## Work item
Start at the line in the entries below that contains "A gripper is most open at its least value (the", stop at the line that contains "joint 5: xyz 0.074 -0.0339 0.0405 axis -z", and output exactly the lines in that span, both ends included.

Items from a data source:
++++++++

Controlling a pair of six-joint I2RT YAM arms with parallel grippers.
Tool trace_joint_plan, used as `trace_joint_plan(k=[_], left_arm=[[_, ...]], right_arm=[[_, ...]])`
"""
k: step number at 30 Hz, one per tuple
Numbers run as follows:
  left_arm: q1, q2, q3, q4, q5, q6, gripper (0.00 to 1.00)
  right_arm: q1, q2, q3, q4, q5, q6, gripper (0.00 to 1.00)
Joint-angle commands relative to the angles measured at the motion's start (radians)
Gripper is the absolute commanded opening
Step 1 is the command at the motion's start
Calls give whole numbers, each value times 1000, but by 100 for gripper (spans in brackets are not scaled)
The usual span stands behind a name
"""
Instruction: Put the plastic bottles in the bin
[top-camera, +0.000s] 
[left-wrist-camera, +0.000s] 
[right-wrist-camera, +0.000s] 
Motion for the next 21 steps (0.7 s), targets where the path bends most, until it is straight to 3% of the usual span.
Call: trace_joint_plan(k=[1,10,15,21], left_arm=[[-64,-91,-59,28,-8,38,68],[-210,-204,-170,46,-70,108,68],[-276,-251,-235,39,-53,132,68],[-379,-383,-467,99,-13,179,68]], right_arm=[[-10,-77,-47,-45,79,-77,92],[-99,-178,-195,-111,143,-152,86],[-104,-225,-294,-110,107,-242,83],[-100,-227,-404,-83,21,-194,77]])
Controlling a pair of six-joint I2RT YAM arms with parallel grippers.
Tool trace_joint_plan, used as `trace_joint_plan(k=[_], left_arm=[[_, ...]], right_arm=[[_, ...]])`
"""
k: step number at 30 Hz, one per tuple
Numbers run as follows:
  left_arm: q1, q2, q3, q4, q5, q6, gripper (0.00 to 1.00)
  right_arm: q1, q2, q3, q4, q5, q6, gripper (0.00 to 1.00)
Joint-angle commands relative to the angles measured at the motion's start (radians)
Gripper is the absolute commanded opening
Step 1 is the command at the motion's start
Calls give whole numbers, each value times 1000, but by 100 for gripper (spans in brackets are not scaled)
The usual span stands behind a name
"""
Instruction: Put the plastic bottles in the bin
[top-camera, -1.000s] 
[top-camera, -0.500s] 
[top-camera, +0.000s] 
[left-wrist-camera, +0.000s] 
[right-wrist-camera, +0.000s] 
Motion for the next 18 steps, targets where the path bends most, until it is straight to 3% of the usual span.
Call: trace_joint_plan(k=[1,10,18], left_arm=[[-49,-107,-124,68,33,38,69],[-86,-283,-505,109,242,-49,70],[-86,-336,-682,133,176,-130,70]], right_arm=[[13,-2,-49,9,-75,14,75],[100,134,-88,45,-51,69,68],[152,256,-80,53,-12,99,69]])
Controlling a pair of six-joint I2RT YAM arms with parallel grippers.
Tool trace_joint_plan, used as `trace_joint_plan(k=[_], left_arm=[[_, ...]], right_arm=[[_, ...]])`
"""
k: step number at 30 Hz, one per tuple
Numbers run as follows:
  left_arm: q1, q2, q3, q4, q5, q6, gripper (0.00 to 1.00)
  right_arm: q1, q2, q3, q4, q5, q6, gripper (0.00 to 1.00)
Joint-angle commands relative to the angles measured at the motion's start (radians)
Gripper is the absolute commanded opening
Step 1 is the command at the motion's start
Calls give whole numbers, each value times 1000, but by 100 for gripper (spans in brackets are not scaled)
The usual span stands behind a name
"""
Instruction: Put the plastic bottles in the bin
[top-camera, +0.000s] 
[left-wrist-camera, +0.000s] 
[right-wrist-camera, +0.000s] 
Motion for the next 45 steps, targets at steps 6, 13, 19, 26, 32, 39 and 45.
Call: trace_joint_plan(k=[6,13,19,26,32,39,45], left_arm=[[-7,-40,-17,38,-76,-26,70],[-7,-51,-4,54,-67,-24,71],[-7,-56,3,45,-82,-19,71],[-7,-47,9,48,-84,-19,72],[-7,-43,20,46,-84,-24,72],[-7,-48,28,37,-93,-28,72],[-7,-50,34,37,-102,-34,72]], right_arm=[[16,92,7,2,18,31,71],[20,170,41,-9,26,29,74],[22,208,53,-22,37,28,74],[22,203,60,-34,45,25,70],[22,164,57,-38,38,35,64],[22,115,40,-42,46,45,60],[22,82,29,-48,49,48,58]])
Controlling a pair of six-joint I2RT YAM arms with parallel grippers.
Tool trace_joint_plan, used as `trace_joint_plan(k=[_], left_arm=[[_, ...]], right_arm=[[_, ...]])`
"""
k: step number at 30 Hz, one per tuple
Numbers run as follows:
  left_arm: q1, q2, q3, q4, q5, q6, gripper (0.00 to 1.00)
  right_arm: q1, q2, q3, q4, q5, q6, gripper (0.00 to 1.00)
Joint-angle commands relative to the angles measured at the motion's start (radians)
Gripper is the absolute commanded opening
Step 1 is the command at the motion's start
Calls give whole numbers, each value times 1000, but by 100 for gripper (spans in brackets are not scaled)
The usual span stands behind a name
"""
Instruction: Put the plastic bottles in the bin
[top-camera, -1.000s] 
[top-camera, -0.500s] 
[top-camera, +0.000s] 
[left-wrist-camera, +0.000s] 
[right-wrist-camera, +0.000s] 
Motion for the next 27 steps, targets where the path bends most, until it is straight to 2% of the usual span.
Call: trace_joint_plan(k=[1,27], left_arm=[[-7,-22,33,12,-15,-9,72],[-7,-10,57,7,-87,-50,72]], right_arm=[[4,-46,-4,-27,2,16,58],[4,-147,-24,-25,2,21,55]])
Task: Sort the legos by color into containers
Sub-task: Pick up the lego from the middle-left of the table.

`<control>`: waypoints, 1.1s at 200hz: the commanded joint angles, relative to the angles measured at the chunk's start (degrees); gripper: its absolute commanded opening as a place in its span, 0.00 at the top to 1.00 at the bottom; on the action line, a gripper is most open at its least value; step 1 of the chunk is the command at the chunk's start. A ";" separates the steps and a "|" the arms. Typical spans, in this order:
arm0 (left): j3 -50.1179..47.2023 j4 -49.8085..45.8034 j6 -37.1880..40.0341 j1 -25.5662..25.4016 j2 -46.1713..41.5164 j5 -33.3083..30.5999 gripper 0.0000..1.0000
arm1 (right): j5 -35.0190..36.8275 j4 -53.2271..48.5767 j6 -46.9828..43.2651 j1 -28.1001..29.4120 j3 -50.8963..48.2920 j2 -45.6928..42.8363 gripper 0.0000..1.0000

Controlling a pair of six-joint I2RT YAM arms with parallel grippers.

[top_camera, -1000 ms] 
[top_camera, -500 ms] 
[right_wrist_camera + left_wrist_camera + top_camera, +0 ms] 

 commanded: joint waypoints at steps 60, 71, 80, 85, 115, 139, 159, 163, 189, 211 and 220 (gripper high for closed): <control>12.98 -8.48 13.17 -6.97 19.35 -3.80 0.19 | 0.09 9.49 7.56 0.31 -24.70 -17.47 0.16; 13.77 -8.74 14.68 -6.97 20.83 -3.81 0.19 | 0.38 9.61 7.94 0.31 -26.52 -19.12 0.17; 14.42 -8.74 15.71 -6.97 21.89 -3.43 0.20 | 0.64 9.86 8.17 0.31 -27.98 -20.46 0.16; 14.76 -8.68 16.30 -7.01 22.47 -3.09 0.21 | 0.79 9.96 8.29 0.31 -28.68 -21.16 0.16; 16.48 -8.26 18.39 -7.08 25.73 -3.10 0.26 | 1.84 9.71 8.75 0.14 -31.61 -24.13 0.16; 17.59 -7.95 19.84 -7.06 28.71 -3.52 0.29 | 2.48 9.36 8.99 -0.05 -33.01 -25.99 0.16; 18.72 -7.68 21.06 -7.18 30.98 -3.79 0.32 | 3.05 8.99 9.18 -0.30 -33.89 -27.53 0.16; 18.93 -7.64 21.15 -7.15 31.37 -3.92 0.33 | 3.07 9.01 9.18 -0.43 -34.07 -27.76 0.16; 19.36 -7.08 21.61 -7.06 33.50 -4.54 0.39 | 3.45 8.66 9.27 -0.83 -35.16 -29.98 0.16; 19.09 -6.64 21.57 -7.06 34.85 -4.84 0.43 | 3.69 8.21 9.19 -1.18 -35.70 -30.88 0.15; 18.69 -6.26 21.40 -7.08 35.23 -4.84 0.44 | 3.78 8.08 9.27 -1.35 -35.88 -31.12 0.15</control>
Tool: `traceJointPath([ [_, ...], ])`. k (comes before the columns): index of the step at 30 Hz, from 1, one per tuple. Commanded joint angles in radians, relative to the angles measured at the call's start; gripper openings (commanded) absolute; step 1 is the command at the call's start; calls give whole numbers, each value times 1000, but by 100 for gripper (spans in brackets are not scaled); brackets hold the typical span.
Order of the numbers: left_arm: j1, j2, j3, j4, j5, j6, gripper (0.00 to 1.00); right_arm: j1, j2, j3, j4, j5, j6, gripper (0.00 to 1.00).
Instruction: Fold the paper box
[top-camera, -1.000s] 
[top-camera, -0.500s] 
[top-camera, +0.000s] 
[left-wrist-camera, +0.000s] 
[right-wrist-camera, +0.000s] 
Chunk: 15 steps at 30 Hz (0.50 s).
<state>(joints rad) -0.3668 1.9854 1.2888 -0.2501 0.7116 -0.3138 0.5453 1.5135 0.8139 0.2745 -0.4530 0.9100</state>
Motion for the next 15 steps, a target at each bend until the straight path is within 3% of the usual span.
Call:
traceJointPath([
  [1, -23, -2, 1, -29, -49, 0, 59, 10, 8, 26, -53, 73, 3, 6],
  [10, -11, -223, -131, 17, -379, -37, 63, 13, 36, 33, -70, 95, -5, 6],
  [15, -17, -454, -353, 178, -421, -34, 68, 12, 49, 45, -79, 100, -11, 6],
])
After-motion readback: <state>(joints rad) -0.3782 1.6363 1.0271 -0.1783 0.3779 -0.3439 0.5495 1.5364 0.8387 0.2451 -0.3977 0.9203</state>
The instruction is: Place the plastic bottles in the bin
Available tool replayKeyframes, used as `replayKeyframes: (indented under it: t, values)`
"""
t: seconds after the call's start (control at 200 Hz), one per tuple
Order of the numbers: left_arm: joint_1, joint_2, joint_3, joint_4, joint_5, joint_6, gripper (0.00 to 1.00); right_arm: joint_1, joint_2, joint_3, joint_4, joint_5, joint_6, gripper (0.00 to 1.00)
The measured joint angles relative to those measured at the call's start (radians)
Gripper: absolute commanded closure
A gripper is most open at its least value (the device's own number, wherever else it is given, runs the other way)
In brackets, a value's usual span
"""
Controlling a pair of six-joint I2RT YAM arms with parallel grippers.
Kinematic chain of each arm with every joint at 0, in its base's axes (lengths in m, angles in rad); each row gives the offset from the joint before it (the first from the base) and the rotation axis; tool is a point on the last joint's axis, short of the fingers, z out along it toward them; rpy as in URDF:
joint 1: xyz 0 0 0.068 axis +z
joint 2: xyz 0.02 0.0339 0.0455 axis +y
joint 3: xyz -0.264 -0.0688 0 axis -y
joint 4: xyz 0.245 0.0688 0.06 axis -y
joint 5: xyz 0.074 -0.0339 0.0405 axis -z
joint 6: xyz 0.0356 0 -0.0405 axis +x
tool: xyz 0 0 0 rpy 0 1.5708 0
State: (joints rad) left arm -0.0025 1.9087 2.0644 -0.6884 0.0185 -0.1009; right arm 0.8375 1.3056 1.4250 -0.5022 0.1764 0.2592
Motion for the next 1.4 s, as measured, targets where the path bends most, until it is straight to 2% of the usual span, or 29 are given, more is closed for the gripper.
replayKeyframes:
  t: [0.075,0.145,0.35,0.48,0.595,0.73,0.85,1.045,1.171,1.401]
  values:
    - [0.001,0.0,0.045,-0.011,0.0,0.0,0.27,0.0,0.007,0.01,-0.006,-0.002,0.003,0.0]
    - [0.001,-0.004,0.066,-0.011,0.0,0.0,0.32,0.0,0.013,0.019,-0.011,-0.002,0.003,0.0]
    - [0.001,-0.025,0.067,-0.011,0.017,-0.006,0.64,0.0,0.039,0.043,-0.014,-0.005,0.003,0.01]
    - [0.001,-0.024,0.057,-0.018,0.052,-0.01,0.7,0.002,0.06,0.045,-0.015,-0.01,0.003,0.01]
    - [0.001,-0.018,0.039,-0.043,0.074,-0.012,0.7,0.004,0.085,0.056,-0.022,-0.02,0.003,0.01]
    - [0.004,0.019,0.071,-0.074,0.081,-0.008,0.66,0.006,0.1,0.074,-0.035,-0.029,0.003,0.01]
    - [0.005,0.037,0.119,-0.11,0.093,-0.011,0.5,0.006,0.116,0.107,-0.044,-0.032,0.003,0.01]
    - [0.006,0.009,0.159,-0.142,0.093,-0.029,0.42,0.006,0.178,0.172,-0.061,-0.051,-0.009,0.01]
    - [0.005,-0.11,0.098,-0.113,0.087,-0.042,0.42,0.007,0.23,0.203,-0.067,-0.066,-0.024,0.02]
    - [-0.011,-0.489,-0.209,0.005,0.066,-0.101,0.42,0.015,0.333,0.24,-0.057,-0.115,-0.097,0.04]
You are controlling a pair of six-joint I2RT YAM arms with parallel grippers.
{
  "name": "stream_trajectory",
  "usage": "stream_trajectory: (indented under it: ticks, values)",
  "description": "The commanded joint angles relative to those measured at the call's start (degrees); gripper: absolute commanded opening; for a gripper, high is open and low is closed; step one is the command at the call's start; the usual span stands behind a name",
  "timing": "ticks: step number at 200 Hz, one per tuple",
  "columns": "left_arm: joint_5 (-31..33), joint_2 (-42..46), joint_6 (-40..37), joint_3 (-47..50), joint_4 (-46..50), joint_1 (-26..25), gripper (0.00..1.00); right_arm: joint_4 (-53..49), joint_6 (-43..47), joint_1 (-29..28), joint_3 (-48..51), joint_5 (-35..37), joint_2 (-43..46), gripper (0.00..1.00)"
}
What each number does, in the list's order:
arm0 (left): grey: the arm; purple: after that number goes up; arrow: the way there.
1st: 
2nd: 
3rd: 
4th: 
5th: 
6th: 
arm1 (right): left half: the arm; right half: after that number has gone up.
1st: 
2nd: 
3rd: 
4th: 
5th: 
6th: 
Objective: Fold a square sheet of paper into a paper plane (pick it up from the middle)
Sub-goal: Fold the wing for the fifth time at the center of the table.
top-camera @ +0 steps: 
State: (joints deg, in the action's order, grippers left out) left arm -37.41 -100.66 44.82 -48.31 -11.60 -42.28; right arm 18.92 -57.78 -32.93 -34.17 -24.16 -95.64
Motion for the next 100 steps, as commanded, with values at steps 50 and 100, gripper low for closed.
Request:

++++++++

## Answer to the problem
A gripper is most open at its least value (the device's own number, wherever else it is given, runs the other way)
In brackets, a value's usual span
"""
Controlling a pair of six-joint I2RT YAM arms with parallel grippers.
Kinematic chain of each arm with every joint at 0, in its base's axes (lengths in m, angles in rad); each row gives the offset from the joint before it (the first from the base) and the rotation axis; tool is a point on the last joint's axis, short of the fingers, z out along it toward them; rpy as in URDF:
joint 1: xyz 0 0 0.068 axis +z
joint 2: xyz 0.02 0.0339 0.0455 axis +y
joint 3: xyz -0.264 -0.0688 0 axis -y
joint 4: xyz 0.245 0.0688 0.06 axis -y
joint 5: xyz 0.074 -0.0339 0.0405 axis -z

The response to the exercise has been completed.